From: Sebastian Andrzej Siewior <bigeasy@linutronix.de>
To: Tejun Heo <tj@kernel.org>
Cc: linux-rt-devel@lists.linux.dev, cgroups@vger.kernel.org,
"Johannes Weiner" <hannes@cmpxchg.org>,
"Michal Koutný" <mkoutny@suse.com>,
"Clark Williams" <clrkwllms@kernel.org>,
"Steven Rostedt" <rostedt@goodmis.org>,
"Bert Karwatzki" <spasswolf@web.de>
Subject: Re: [PATCH] cgroup: Don't expose dead tasks in cgroup
Date: Tue, 3 Mar 2026 14:13:01 +0100 [thread overview]
Message-ID: <20260303131301.ieSSCM4n@linutronix.de> (raw)
In-Reply-To: <aaYHmCV2CW-tOT-Z@slm.duckdns.org>
On 2026-03-02 11:56:40 [-1000], Tejun Heo wrote:
> Hello, Seb.
Hi Tejun,
> On Mon, Mar 02, 2026 at 01:07:38PM +0100, Sebastian Andrzej Siewior wrote:
> > Tejun, with this change, would it be okay to
> > - replace the irq-work with kworker? With this change it should address
> > your concern regarding "run in definite time" as mentioned in [0]. So
> > it might be significantly delayed but it shouldn't be visible.
> > This would lift the restriction that a irq-work needs to run on this
> > CPU and the kworker could run on any CPU.
>
> Yeah, that's fine.
Okay.
> > - would it be okay to treat RT and !RT equally here (and do this delayed
> > cgroup_task_dead() in both cases)
>
> I don't see why we'd bounce on !RT. Are there any benefits?

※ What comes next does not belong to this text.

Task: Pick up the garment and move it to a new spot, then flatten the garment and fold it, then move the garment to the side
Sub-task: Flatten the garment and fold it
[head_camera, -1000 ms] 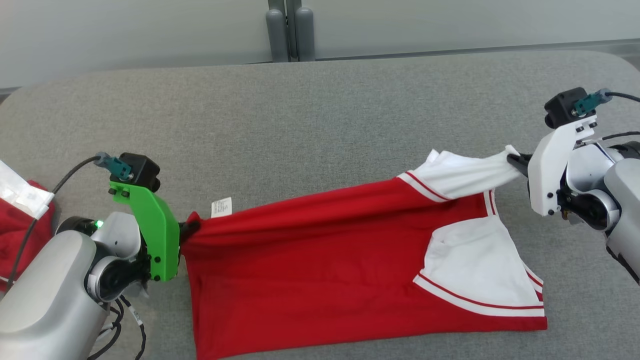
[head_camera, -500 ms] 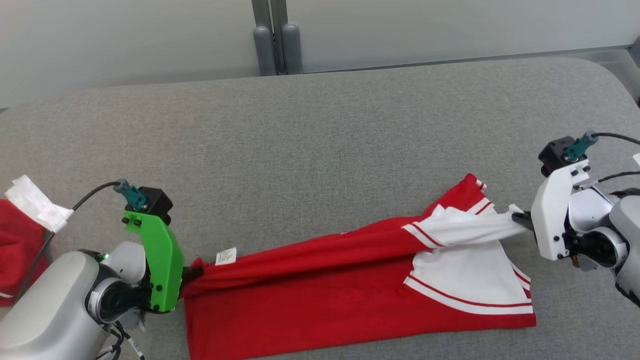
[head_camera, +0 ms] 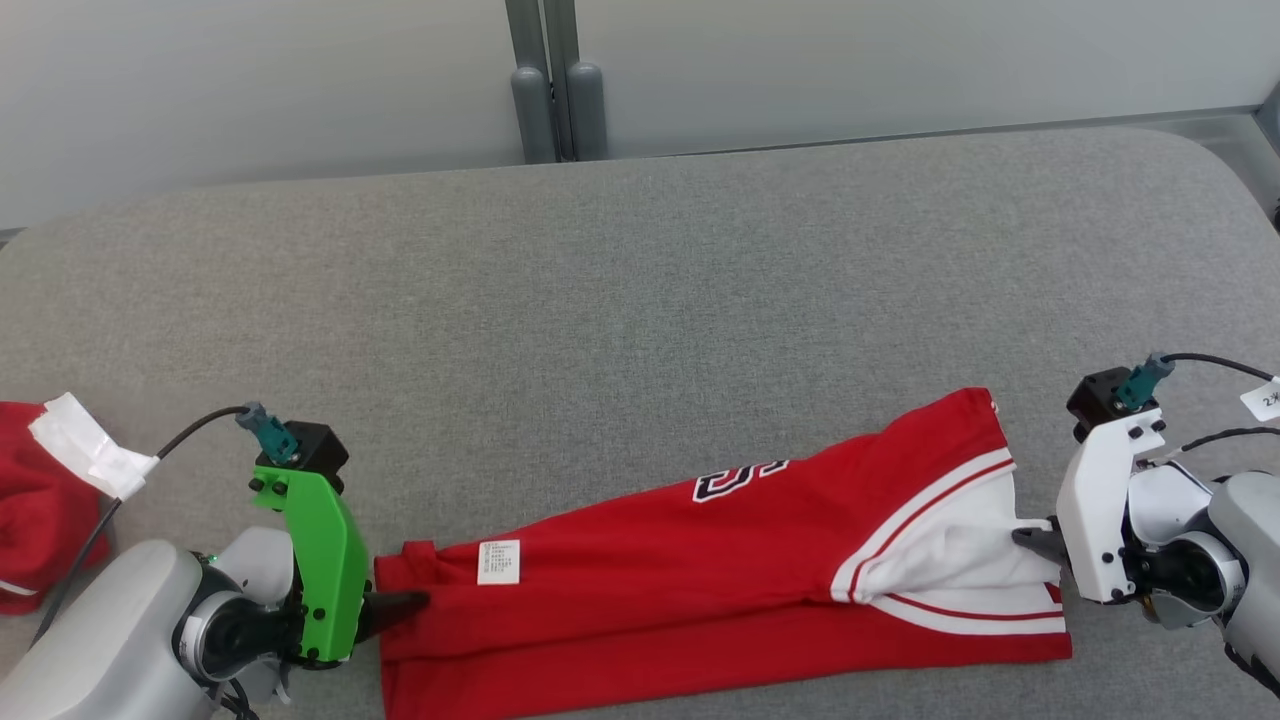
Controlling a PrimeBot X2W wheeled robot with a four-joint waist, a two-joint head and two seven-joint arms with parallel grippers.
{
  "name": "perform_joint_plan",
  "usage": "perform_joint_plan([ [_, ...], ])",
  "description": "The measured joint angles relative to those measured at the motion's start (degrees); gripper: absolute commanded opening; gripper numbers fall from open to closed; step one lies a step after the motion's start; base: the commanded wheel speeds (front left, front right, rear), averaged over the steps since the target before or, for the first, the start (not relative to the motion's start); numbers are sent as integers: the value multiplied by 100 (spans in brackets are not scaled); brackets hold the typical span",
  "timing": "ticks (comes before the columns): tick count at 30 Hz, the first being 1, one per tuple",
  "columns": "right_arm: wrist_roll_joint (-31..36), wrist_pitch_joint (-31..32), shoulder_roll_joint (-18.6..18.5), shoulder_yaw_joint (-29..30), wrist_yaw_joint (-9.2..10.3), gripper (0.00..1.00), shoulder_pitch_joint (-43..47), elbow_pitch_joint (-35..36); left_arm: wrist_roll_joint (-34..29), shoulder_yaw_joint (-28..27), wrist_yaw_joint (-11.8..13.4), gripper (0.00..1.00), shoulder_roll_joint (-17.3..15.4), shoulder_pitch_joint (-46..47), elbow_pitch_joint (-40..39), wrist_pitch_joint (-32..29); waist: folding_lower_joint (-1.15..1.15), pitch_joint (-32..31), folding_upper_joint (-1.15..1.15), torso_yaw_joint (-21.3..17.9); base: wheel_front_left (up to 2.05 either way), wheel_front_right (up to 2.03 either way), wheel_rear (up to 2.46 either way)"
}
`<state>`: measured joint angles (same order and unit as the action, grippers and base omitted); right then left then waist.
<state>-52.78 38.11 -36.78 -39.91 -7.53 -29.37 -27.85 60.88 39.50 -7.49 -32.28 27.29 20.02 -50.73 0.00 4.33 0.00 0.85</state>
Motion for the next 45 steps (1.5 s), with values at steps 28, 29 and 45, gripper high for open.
perform_joint_plan([
  [28, 1703, -4896, 1348, 2762, 4, 100, 1551, 1500, -1747, -1714, 1557, 100, -13, -1592, -2014, 5530, 0, -472, 0, 186, 0, 0, 0],
  [29, 1786, -4959, 1407, 2822, 4, 100, 1618, 1499, -1804, -1733, 1602, 100, 27, -1678, -2040, 5692, 0, -478, 0, 192, 0, 0, 0],
  [45, 2572, -5238, 2190, 3595, 4, 100, 2661, 1337, -2984, -2465, 1768, 100, 1110, -3029, -2295, 6578, 0, -553, 0, 159, 0, 0, 0],
])
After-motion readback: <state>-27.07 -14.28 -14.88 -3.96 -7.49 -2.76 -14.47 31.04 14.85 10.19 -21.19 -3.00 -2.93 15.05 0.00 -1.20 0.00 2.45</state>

You would have the same bugs if any and not two separate types if at
all. It would get rid of the ifdef. No other benefit.
> > @@ -5283,6 +5283,11 @@ static void *cgroup_procs_start(struct seq_file *s, loff_t *pos)
> >
> > static int cgroup_procs_show(struct seq_file *s, void *v)
> > {
> > + struct task_struct *tsk = v;
> > +
> > + if (READ_ONCE(tsk->__state) & TASK_DEAD)
> > + return 0;
>
> Does this actually close the window for systemd through operation ordering
> or does it just reduce the race window?
I see the task in questing exiting via sched_process_exit() and after
its schedule() it is removed from the cgroup list as per current logic.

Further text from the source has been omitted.